Looking back at the classes of ’00 through ’03, we graduated 76 majors. Of these, 30 are in science PhD programs, 5 in non-science PhD programs, 7 in science masters programs, 3 in non-science masters programs and 2 in professional programs. This is consistent with the recent trend that about half of our majors enroll in PhD programs, mostly in science. What we hear back from these students is that they generally feel well prepared for graduate work, despite the relatively small number of physics courses they take at Williams. Most students cite our upper level tutorial courses as particularly valuable preparation for graduate work.

Associate Professor Daniel Aalberts and Evan Miller ’06 studied the abundance of RNA pseudoknots and have a paper submitted. He also studied intramolecular base stacking interactions in RNA with Rob Terchunian ’06 and microarray thermodynamics with Teng Jian Khoo ’09. Prof. Aalberts and honors thesis student Rob Cooper ’06 investigated how the cell can thermodynamically and structurally distinguish the parts of precursor mRNA which code for proteins, the parts which do not, and the junctions between.
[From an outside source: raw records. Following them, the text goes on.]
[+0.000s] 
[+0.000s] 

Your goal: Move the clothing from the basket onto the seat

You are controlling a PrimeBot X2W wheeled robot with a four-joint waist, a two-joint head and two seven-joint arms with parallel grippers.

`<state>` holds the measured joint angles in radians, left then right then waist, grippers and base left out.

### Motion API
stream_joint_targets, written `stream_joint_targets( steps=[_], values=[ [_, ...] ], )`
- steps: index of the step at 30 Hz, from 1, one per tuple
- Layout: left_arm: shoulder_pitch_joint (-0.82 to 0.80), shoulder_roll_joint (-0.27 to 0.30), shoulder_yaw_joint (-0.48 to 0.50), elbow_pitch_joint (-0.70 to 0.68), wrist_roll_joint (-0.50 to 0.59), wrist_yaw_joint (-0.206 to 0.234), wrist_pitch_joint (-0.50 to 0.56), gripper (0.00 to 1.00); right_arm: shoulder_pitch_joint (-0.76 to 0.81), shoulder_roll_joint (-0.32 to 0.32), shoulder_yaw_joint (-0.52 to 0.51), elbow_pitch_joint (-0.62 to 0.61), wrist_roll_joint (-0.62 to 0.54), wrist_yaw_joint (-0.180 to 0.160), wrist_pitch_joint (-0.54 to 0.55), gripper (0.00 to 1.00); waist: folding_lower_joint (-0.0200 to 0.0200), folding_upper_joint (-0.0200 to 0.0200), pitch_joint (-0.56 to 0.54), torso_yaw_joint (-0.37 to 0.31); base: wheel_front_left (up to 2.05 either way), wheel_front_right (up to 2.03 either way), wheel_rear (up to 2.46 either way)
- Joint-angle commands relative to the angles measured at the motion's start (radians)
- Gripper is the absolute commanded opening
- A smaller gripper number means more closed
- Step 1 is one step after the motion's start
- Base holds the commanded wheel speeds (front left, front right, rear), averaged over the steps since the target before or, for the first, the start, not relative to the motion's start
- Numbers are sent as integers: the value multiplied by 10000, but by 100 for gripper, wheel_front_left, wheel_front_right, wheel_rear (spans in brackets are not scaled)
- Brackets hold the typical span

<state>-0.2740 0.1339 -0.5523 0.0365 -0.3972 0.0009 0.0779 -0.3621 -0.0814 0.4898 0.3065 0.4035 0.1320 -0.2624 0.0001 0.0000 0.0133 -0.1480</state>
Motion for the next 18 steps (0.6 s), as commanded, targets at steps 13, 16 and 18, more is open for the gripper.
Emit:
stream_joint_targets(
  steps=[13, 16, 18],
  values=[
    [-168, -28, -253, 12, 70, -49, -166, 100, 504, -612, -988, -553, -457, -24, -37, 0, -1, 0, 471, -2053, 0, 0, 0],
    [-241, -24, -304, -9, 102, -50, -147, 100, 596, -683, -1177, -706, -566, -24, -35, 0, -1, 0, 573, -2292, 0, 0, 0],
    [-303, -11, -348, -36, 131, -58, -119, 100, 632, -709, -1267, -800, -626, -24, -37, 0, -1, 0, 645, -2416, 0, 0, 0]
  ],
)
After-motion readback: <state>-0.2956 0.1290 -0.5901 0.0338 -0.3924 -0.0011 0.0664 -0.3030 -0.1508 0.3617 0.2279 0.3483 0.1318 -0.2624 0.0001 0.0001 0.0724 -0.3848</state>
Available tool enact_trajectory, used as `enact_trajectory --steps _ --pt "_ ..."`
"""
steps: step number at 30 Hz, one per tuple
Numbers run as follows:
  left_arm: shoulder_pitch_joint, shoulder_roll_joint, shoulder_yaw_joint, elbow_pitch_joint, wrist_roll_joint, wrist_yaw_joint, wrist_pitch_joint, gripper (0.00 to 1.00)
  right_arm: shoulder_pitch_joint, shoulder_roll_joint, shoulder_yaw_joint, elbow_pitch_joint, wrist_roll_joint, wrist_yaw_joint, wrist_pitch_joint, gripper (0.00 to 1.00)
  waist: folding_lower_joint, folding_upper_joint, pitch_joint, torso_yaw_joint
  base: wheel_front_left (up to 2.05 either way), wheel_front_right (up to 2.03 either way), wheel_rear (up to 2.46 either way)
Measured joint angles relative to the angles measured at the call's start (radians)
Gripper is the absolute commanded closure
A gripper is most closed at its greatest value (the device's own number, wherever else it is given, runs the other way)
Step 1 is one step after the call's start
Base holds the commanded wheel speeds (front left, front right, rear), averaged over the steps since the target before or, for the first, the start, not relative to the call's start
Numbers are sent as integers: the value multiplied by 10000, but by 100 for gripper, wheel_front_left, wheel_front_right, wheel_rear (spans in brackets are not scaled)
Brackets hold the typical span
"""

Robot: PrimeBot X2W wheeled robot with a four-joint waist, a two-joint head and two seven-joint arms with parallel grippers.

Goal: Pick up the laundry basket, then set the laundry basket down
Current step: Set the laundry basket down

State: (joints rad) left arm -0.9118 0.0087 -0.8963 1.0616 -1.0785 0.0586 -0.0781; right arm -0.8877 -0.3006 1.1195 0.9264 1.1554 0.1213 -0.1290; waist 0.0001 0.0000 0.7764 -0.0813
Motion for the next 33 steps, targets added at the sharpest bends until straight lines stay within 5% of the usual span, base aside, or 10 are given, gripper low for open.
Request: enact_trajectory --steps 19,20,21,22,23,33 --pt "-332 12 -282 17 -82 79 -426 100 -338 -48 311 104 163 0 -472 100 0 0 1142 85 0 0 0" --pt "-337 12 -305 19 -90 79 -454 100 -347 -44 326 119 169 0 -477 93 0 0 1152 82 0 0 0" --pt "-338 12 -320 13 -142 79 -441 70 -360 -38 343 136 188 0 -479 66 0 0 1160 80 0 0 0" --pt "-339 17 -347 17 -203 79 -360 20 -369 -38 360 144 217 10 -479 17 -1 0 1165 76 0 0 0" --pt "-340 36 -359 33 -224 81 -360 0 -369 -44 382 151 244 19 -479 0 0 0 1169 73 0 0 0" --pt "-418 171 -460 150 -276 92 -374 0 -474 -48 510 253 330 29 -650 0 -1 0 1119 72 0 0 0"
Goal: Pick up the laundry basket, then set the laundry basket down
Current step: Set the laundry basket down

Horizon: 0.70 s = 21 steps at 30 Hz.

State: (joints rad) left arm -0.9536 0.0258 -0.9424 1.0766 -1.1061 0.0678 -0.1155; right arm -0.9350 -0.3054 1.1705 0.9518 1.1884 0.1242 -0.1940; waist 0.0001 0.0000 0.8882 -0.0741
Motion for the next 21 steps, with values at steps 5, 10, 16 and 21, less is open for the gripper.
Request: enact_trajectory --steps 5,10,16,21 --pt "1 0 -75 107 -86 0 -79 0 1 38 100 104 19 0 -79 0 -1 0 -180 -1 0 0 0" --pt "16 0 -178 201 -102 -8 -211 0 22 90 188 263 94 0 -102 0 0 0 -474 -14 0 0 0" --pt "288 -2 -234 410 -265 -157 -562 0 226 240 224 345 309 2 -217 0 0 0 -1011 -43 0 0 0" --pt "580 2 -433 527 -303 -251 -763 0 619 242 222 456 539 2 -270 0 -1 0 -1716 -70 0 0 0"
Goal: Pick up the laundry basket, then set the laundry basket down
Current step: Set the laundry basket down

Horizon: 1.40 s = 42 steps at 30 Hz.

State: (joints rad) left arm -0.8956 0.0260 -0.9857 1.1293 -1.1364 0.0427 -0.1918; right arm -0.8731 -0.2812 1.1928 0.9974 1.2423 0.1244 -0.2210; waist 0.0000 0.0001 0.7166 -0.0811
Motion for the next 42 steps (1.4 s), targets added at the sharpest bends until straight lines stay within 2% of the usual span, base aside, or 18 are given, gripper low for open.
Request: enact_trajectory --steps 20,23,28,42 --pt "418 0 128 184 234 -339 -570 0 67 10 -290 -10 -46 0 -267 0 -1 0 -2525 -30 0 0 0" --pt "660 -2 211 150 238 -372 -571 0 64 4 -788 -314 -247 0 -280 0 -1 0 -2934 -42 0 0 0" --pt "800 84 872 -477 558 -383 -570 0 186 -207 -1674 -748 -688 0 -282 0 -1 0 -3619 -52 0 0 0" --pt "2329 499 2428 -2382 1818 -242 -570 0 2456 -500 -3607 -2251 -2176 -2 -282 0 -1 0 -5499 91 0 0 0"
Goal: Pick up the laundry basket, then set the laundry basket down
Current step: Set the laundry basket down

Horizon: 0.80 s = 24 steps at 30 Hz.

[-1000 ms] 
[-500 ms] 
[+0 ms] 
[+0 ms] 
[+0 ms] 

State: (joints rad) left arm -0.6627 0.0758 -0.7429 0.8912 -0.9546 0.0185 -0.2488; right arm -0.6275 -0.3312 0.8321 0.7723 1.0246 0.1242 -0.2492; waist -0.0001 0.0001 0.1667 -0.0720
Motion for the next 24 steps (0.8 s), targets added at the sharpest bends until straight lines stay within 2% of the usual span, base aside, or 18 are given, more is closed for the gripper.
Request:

Aalberts taught Seminar in Modern Physics (PHYS 151) under the Critical Reasoning and Analytical Skills (CRAAS) initiative and added tutorial elements to Statistical Physics (PHYS 302). Aalberts also advised the Society of Physics Students and served on the Faculty Lecture Committee. He sang with the “Flatbed Jazz Band” and participated in dance master classes.

Associate Professor Sarah Bolton had the pleasure of teaching the tutorial in Electromagnetic Theory (PHYS 405T) to twenty-four students in the fall. This fall also brought the opportunity to help fifteen current and former tutorial students as they applied to graduate programs in physics, engineering, molecular biology, and education. In the spring, she taught Electromagnetism and the Physics of Matter (PHYS 132) to 56 students, almost all of whom used the course to prepare for medical school. Outside the college, Bolton worked with the “Girls in Science” program in Sheffield, MA, to bring ideas about optics to a dozen fifth and sixth grade girls.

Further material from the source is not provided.